Alain Coumont pensó que no existía ningún lugar con un pan rico, por lo que decidió emprender una panadería propia. Su éxito fue tal, que ahora abre entre 20 y 25 locales al año en el mundo. El panadero que tiene 250 restaurantes en el mundo

28-04-2017, 6:40:30 AM
Le-Pain-Quotidien
Arturo Aguirre

Dice Alain Coumont (Bélgica, 1961) que el nacimiento de su marca, Le Pain Quotidien, tiene más que ver con la insatisfacción que con el intento de convertirse en un empresario de alcance mundial.

“Cuando iba a comer a algún sitio, en Bruselas, me quedaba con la sensación de no encontrar un pan rico, no me gustaba; aunque el pan te lo den gratis, tiene que ser delicioso, porque es la primera impresión cuando te sientas en un restaurante”, cuenta Coumont en entrevista con Alto Nivel.

El chef creador de una marca que trasciende países y continentes está en México para la inauguración de la sucursal número 11 de Le Pain Quotidien en la ciudad, esta vez haciendo a un lado el corredor Roma-Condesa-Polanco, para adentrarse a ese epicentro sureño en transformación que es San Jerónimo.

De silueta delgada, cabello alborotado y vestido de azul, Coumont es un exitoso empresario con más de 250 restaurantes a nivel mundial, bajo una marca que es dueña del 60% de ellos, aproximadamente, y el resto para franquiciatarios.

Coumont también tiene una nariz prominente que hace pensar en su forma de crear el pan: no sólo en la búsqueda de la consistencia perfecta, sino también del sabor y el olor.

Aunque parezca un alimento sencillo de elaborar, la receta de Coumont, que lo ha llevado a recorrer el mundo abriendo locales a discreción, requiere de una paciencia olímpica.

“Nuestro pan utiliza lo que llamamos una masa madre, la cual se deja reposar en un proceso que toma entre 8 y 10 horas, para que su sabor sea adecuado”, explica.

Lo que después agrega Coumont es aún más sorprendente: se requiere de entre 2 y 3 semanas para que la masa madre, hecha de harina, sal y agua, fermente naturalmente.

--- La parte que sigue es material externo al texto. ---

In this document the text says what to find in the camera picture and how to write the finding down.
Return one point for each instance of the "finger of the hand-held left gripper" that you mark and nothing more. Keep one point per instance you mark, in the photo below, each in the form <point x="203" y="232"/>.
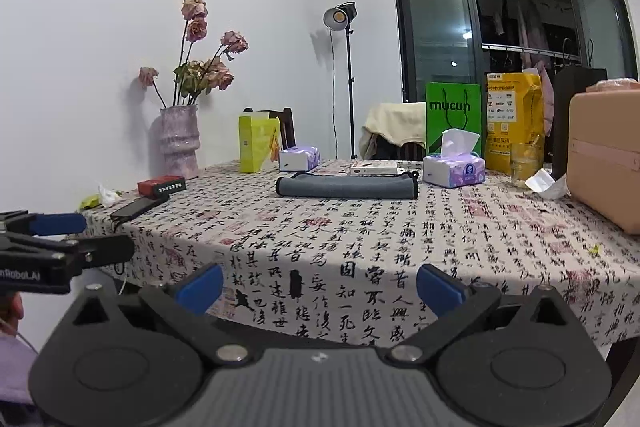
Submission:
<point x="106" y="249"/>
<point x="56" y="223"/>

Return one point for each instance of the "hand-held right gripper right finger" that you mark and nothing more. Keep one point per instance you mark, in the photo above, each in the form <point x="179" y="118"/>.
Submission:
<point x="439" y="289"/>

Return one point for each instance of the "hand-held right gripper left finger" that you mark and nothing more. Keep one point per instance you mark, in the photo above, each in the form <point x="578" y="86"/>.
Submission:
<point x="202" y="288"/>

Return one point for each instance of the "grey towel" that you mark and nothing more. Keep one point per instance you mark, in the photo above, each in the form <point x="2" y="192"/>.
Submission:
<point x="345" y="187"/>

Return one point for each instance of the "person's left forearm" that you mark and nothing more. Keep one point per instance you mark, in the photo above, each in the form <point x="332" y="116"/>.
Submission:
<point x="13" y="367"/>

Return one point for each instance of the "green wrapper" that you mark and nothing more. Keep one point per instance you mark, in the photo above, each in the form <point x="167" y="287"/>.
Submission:
<point x="90" y="202"/>

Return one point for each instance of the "black phone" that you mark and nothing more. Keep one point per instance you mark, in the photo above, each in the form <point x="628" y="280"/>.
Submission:
<point x="138" y="208"/>

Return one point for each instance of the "crumpled white tissue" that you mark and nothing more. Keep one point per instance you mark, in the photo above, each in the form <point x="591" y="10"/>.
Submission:
<point x="108" y="196"/>

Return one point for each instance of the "calligraphy printed tablecloth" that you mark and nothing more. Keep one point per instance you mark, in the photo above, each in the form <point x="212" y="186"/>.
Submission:
<point x="380" y="252"/>

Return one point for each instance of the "red box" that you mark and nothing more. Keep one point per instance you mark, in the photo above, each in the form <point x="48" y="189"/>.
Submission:
<point x="161" y="186"/>

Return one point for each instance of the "large purple tissue pack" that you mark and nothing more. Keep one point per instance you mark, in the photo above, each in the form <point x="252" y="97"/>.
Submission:
<point x="454" y="169"/>

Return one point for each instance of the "pink ribbed vase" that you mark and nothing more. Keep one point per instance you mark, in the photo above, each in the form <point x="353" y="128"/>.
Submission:
<point x="178" y="142"/>

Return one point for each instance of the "flat white box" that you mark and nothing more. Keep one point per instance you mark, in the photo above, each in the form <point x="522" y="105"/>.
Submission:
<point x="374" y="168"/>

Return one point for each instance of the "chair under cream cloth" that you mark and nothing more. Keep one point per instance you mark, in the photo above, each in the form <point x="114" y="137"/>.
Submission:
<point x="395" y="151"/>

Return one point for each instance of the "white paper slip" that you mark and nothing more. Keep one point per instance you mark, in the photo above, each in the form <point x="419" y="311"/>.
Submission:
<point x="546" y="184"/>

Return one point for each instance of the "clear glass cup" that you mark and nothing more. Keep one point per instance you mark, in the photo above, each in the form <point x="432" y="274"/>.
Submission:
<point x="525" y="164"/>

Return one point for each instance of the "yellow-green carton box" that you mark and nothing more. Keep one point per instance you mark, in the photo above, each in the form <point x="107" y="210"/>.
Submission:
<point x="256" y="143"/>

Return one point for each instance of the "small purple tissue pack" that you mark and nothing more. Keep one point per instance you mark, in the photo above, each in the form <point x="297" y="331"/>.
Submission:
<point x="299" y="158"/>

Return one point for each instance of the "cream cloth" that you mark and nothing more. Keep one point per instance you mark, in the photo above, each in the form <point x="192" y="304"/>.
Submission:
<point x="395" y="122"/>

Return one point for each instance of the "green paper bag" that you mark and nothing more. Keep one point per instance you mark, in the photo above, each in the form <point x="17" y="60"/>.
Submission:
<point x="454" y="112"/>

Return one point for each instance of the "yellow plastic bag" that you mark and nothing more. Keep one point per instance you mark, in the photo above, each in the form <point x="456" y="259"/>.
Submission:
<point x="515" y="117"/>

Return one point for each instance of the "dried pink roses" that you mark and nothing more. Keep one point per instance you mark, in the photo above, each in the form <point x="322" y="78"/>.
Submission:
<point x="202" y="72"/>

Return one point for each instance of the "pink storage case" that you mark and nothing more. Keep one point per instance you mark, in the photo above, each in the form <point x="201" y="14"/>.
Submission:
<point x="606" y="157"/>

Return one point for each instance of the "pink garment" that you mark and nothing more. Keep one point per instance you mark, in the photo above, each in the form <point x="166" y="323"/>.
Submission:
<point x="546" y="99"/>

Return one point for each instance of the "studio light on stand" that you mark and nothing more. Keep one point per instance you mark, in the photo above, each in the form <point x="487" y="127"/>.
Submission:
<point x="348" y="72"/>

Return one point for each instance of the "black paper bag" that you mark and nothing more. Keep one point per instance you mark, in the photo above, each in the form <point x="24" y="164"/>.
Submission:
<point x="575" y="82"/>

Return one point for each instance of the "dark framed sliding door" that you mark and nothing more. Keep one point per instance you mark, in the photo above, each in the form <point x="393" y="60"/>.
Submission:
<point x="435" y="27"/>

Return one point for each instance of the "hanging clothes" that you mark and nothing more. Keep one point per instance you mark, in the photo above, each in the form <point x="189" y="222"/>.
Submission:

Con esta receta, el chef abrió su primer local en la capital belga. No era más que una pequeña panadería de 36 metros cuadrados, pero el diseño de aquel espacio de renta económica se quedaría como la cara tradicional de la cadena Le Pain Quotidien: muros de ladrillo rojo, instalaciones de luz y aire expuestas en un estilo urbano y un ambiente cálido.

“Fue algo que empezó en Bélgica, pero la gente nos empezó a buscar para llevar el concepto a diferentes puntos: París, Italia, Nueva York (con dos socios que lo buscaron para crecer llevar la marca a la Gran Manzana). Es una marca que no fue creada para hacer el gran negocio o que haya sido apoyada por socios millonarios o banqueros, más bien lo veo como una cuerda que se entrelaza”, dice Coumont.

Le Pain Quotidien abre entre 20 y 25 sedes al año alrededor del mundo. En este nuevo local en la Ciudad de México también se suman productos nacionales y extranjeros en la tienda del lugar, como café, chocolate, vino y algunas delicias para acompañar el pan artesanal que se exhibe en la entrada.

“El pan y el concepto del restaurante se adapta a cada una de las ciudades en las que estamos. En México tenemos un café delicioso, por lo que lo unimos con elementos sofisticados de la cocina de Le Pain, cosas que se comen en Francia e Italia, y adaptamos platillos locales que representan como el 20% del menú”, apunta el chef.

La paciencia de Coumont dio resultados. El chef también ha escrito tres libros en los que comparte su receta para lograr la mejor hogaza, con diferentes ingredientes, pero siempre con un estilo artesanal.

Así, cada vez hay más lugares en el mundo a donde puede llegar y disfrutar de un pan como se debe.